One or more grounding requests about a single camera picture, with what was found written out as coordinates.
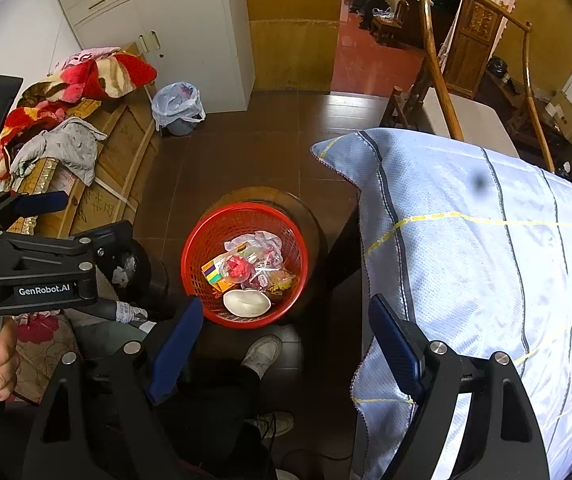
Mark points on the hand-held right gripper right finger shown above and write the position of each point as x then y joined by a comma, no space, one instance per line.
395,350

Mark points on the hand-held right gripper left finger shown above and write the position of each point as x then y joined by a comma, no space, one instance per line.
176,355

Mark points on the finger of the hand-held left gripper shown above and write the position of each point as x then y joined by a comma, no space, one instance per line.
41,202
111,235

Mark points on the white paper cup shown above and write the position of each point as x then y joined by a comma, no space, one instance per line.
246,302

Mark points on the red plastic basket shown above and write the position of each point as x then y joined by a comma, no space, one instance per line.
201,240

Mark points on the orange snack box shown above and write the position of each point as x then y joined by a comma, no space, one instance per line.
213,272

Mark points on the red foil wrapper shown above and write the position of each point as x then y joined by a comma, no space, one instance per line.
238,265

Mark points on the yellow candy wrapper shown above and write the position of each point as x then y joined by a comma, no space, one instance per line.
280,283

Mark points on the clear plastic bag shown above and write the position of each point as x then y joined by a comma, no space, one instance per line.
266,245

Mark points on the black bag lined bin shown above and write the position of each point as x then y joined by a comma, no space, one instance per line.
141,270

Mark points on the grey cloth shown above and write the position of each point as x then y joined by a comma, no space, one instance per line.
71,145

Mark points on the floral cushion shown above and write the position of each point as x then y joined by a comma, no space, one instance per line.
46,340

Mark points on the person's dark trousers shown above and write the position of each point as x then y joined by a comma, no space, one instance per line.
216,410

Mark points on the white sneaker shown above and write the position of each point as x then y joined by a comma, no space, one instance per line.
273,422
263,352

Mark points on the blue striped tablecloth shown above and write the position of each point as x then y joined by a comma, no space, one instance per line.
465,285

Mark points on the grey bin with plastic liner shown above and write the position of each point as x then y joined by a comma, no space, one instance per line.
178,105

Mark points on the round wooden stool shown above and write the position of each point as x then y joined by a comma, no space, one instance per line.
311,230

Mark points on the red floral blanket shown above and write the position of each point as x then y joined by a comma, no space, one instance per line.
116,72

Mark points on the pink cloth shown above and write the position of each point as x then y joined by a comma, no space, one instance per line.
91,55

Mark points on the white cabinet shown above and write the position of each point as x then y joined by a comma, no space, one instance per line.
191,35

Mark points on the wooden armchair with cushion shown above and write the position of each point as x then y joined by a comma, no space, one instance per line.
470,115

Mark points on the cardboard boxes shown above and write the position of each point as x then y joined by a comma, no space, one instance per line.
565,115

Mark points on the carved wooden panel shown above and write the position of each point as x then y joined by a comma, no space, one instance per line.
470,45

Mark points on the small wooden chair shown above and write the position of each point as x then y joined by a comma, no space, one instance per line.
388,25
==========
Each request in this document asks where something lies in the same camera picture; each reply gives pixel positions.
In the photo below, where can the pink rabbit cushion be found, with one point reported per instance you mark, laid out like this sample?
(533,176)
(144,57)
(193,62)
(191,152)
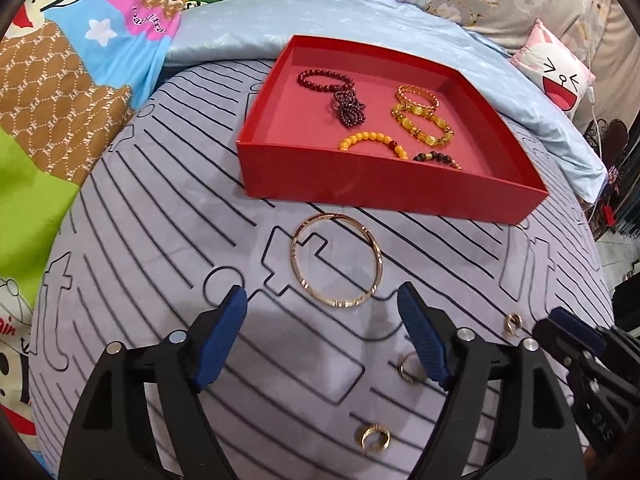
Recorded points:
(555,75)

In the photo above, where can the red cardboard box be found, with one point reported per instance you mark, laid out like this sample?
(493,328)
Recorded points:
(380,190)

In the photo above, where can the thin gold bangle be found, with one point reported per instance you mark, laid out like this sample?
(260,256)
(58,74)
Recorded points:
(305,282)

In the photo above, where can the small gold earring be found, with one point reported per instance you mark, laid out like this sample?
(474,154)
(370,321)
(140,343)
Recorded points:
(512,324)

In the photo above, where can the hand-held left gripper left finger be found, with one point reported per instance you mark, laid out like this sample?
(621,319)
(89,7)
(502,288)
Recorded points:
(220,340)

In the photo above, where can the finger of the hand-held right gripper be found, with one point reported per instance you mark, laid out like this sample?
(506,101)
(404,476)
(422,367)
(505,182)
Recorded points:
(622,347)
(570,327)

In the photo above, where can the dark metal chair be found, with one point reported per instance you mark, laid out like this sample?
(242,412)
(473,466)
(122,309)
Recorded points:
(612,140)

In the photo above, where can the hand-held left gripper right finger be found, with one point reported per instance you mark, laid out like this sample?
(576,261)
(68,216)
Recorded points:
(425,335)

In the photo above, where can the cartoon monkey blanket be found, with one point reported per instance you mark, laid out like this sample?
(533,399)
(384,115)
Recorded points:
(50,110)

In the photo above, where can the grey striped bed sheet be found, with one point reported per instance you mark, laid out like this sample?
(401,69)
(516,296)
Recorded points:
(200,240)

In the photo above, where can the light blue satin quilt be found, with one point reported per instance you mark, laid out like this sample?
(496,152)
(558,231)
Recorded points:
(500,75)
==========
**Work instruction**:
All lines above that include the word "like" must be copied into the answer.

**Response to the task**:
In the photo below, where can the pink rabbit cushion be found, with one point reported per instance you mark, laid out like this sample?
In the photo above, where can the red cardboard box be found, with one point reported per instance you mark, laid out like this sample?
In the photo above, where can the thin gold bangle be found, with one point reported per instance you mark, laid out like this sample?
In the photo above, where can the small gold earring be found, with one point reported per instance you mark, laid out like this sample?
In the photo above, where can the hand-held left gripper left finger be found, with one point reported per instance you mark, laid out like this sample?
In the photo above, where can the finger of the hand-held right gripper be found, with one point reported per instance you mark, laid out like this sample?
In the photo above, where can the dark metal chair be found, with one point reported per instance you mark, laid out like this sample?
In the photo above, where can the hand-held left gripper right finger be found, with one point reported per instance you mark, laid out like this sample?
In the photo above, where can the cartoon monkey blanket be found, with one point reported per instance you mark, laid out like this sample?
In the photo above, where can the grey striped bed sheet be found, with one point reported per instance you mark, laid out like this sample?
In the photo above, where can the light blue satin quilt be found, with one point reported per instance you mark, laid out like this sample?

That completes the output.